(Excerpts from a dataset)
:::::
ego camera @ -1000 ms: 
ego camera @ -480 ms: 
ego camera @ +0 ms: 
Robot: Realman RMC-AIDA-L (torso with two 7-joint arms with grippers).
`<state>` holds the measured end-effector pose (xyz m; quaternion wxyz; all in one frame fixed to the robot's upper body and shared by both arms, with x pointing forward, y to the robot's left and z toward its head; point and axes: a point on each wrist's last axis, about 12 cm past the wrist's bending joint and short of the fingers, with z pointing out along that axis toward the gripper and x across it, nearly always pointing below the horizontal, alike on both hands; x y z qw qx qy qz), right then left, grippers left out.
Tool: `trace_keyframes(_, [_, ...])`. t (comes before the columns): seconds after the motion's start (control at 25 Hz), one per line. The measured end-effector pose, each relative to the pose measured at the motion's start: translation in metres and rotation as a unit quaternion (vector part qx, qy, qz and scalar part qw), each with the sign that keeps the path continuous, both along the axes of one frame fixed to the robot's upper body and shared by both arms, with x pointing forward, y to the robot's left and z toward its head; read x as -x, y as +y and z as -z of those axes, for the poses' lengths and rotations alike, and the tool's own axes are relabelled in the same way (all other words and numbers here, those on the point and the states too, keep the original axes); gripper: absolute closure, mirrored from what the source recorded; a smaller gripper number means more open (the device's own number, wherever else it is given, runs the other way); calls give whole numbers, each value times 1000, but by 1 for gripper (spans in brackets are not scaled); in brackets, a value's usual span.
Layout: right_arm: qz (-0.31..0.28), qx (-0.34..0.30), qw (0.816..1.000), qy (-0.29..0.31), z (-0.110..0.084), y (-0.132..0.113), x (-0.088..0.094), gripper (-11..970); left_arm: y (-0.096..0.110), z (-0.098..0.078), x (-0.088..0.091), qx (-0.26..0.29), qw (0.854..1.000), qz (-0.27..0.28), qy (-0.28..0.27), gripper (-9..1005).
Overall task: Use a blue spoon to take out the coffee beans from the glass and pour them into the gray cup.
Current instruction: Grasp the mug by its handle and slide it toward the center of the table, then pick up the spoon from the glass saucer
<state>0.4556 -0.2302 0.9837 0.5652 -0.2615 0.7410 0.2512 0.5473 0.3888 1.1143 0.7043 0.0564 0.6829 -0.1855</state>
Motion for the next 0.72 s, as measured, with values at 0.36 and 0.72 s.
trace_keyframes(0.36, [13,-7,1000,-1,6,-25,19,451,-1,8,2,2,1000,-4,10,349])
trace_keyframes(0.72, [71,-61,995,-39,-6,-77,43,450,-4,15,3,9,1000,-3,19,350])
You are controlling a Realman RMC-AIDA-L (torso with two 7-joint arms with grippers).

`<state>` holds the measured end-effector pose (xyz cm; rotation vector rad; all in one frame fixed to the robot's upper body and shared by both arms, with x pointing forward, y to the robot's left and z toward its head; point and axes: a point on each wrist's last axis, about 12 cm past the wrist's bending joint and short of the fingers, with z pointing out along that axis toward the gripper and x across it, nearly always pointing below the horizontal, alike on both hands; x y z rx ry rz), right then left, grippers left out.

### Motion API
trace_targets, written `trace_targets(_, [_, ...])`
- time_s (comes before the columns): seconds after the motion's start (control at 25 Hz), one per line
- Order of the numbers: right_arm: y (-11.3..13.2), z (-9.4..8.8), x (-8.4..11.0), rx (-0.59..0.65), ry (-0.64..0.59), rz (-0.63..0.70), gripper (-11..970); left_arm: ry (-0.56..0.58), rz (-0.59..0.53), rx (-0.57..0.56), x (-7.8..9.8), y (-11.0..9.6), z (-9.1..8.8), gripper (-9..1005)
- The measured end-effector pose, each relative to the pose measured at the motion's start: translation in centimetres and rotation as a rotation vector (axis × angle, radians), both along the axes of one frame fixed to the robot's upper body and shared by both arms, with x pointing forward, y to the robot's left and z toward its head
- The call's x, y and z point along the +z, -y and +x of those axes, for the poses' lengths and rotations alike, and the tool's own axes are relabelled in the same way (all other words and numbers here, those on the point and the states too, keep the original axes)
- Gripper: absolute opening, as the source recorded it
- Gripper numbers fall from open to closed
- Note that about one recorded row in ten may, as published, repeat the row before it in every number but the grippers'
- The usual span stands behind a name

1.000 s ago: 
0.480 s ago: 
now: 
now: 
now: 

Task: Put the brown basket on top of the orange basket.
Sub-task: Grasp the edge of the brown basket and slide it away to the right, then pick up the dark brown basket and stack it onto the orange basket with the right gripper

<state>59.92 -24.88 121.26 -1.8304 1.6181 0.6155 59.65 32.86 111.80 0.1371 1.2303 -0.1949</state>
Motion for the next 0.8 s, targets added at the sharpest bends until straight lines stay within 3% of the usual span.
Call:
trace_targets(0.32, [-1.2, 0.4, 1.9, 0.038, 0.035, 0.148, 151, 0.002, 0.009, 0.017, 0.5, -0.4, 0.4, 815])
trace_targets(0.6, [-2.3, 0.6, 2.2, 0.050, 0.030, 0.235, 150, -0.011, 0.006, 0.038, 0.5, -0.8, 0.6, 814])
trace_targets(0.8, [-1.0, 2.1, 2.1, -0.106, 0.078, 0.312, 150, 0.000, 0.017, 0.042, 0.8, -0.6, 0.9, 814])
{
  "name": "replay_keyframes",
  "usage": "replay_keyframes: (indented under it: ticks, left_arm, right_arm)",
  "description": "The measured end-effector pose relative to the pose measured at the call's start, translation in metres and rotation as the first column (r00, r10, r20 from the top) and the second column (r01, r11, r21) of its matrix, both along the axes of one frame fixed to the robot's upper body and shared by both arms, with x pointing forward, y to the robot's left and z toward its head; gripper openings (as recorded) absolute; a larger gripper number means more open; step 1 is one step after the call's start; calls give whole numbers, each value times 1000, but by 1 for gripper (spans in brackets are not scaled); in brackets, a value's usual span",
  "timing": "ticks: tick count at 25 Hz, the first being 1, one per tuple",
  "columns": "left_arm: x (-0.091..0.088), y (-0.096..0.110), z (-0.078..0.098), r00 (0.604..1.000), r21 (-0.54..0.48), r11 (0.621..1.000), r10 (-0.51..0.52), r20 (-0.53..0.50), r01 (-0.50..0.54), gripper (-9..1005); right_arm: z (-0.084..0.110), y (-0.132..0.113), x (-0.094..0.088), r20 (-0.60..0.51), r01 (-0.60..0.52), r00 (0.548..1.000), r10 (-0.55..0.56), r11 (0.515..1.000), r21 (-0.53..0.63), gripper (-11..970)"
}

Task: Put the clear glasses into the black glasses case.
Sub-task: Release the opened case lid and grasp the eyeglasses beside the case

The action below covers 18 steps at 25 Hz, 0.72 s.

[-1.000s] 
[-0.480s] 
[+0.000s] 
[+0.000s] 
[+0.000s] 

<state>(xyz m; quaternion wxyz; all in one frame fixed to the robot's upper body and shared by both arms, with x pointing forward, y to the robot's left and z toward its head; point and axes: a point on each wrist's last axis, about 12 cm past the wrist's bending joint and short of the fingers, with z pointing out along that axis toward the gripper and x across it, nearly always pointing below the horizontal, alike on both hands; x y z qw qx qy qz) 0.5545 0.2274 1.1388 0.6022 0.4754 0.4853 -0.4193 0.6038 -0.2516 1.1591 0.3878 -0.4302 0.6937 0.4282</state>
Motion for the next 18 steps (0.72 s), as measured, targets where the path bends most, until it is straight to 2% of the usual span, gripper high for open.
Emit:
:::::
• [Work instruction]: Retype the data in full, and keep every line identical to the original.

• [Response to this exercise]:
ego camera @ -1000 ms: 
ego camera @ -480 ms: 
ego camera @ +0 ms: 
Robot: Realman RMC-AIDA-L (torso with two 7-joint arms with grippers).
`<state>` holds the measured end-effector pose (xyz m; quaternion wxyz; all in one frame fixed to the robot's upper body and shared by both arms, with x pointing forward, y to the robot's left and z toward its head; point and axes: a point on each wrist's last axis, about 12 cm past the wrist's bending joint and short of the fingers, with z pointing out along that axis toward the gripper and x across it, nearly always pointing below the horizontal, alike on both hands; x y z qw qx qy qz), right then left, grippers left out.
Tool: `trace_keyframes(_, [_, ...])`. t (comes before the columns): seconds after the motion's start (control at 25 Hz), one per line. The measured end-effector pose, each relative to the pose measured at the motion's start: translation in metres and rotation as a unit quaternion (vector part qx, qy, qz and scalar part qw), each with the sign that keeps the path continuous, both along the axes of one frame fixed to the robot's upper body and shared by both arms, with x pointing forward, y to the robot's left and z toward its head; read x as -x, y as +y and z as -z of those axes, for the poses' lengths and rotations alike, and the tool's own axes are relabelled in the same way (all other words and numbers here, those on the point and the states too, keep the original axes); gripper: absolute closure, mirrored from what the source recorded; a smaller gripper number means more open (the device's own number, wherever else it is given, runs the other way); calls give whole numbers, each value times 1000, but by 1 for gripper (spans in brackets are not scaled); in brackets, a value's usual span.
Layout: right_arm: qz (-0.31..0.28), qx (-0.34..0.30), qw (0.816..1.000), qy (-0.29..0.31), z (-0.110..0.084), y (-0.132..0.113), x (-0.088..0.094), gripper (-11..970); left_arm: y (-0.096..0.110), z (-0.098..0.078), x (-0.088..0.091), qx (-0.26..0.29), qw (0.854..1.000), qz (-0.27..0.28), qy (-0.28..0.27), gripper (-9..1005).
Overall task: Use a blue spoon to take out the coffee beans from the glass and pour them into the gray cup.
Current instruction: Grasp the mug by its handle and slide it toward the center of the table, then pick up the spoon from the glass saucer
<state>0.4556 -0.2302 0.9837 0.5652 -0.2615 0.7410 0.2512 0.5473 0.3888 1.1143 0.7043 0.0564 0.6829 -0.1855</state>
Motion for the next 0.72 s, as measured, with values at 0.36 and 0.72 s.
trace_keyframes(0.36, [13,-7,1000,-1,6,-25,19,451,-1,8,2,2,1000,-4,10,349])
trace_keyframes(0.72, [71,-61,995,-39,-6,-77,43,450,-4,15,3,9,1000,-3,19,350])
You are controlling a Realman RMC-AIDA-L (torso with two 7-joint arms with grippers).

`<state>` holds the measured end-effector pose (xyz cm; rotation vector rad; all in one frame fixed to the robot's upper body and shared by both arms, with x pointing forward, y to the robot's left and z toward its head; point and axes: a point on each wrist's last axis, about 12 cm past the wrist's bending joint and short of the fingers, with z pointing out along that axis toward the gripper and x across it, nearly always pointing below the horizontal, alike on both hands; x y z rx ry rz), right then left, grippers left out.

### Motion API
trace_targets, written `trace_targets(_, [_, ...])`
- time_s (comes before the columns): seconds after the motion's start (control at 25 Hz), one per line
- Order of the numbers: right_arm: y (-11.3..13.2), z (-9.4..8.8), x (-8.4..11.0), rx (-0.59..0.65), ry (-0.64..0.59), rz (-0.63..0.70), gripper (-11..970); left_arm: ry (-0.56..0.58), rz (-0.59..0.53), rx (-0.57..0.56), x (-7.8..9.8), y (-11.0..9.6), z (-9.1..8.8), gripper (-9..1005)
- The measured end-effector pose, each relative to the pose measured at the motion's start: translation in centimetres and rotation as a rotation vector (axis × angle, radians), both along the axes of one frame fixed to the robot's upper body and shared by both arms, with x pointing forward, y to the robot's left and z toward its head
- The call's x, y and z point along the +z, -y and +x of those axes, for the poses' lengths and rotations alike, and the tool's own axes are relabelled in the same way (all other words and numbers here, those on the point and the states too, keep the original axes)
- Gripper: absolute opening, as the source recorded it
- Gripper numbers fall from open to closed
- Note that about one recorded row in ten may, as published, repeat the row before it in every number but the grippers'
- The usual span stands behind a name

1.000 s ago: 
0.480 s ago: 
now: 
now: 
now: 

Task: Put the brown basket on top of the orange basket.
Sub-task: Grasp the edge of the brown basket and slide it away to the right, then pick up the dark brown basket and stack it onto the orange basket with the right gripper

<state>59.92 -24.88 121.26 -1.8304 1.6181 0.6155 59.65 32.86 111.80 0.1371 1.2303 -0.1949</state>
Motion for the next 0.8 s, targets added at the sharpest bends until straight lines stay within 3% of the usual span.
Call:
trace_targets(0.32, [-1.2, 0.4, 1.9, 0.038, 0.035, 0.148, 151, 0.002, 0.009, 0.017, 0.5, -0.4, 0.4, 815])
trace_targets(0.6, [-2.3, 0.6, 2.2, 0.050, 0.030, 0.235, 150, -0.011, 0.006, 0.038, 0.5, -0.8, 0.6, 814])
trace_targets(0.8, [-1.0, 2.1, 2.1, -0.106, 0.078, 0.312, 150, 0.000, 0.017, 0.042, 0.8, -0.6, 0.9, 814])
{
  "name": "replay_keyframes",
  "usage": "replay_keyframes: (indented under it: ticks, left_arm, right_arm)",
  "description": "The measured end-effector pose relative to the pose measured at the call's start, translation in metres and rotation as the first column (r00, r10, r20 from the top) and the second column (r01, r11, r21) of its matrix, both along the axes of one frame fixed to the robot's upper body and shared by both arms, with x pointing forward, y to the robot's left and z toward its head; gripper openings (as recorded) absolute; a larger gripper number means more open; step 1 is one step after the call's start; calls give whole numbers, each value times 1000, but by 1 for gripper (spans in brackets are not scaled); in brackets, a value's usual span",
  "timing": "ticks: tick count at 25 Hz, the first being 1, one per tuple",
  "columns": "left_arm: x (-0.091..0.088), y (-0.096..0.110), z (-0.078..0.098), r00 (0.604..1.000), r21 (-0.54..0.48), r11 (0.621..1.000), r10 (-0.51..0.52), r20 (-0.53..0.50), r01 (-0.50..0.54), gripper (-9..1005); right_arm: z (-0.084..0.110), y (-0.132..0.113), x (-0.094..0.088), r20 (-0.60..0.51), r01 (-0.60..0.52), r00 (0.548..1.000), r10 (-0.55..0.56), r11 (0.515..1.000), r21 (-0.53..0.63), gripper (-11..970)"
}

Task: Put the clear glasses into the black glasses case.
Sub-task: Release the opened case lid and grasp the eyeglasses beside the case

The action below covers 18 steps at 25 Hz, 0.72 s.

[-1.000s] 
[-0.480s] 
[+0.000s] 
[+0.000s] 
[+0.000s] 

<state>(xyz m; quaternion wxyz; all in one frame fixed to the robot's upper body and shared by both arms, with x pointing forward, y to the robot's left and z toward its head; point and axes: a point on each wrist's last axis, about 12 cm past the wrist's bending joint and short of the fingers, with z pointing out along that axis toward the gripper and x across it, nearly always pointing below the horizontal, alike on both hands; x y z qw qx qy qz) 0.5545 0.2274 1.1388 0.6022 0.4754 0.4853 -0.4193 0.6038 -0.2516 1.1591 0.3878 -0.4302 0.6937 0.4282</state>
Motion for the next 18 steps (0.72 s), as measured, targets where the path bends most, until it is straight to 2% of the usual span, gripper high for open.
Emit:

No more output will be given for this exercise.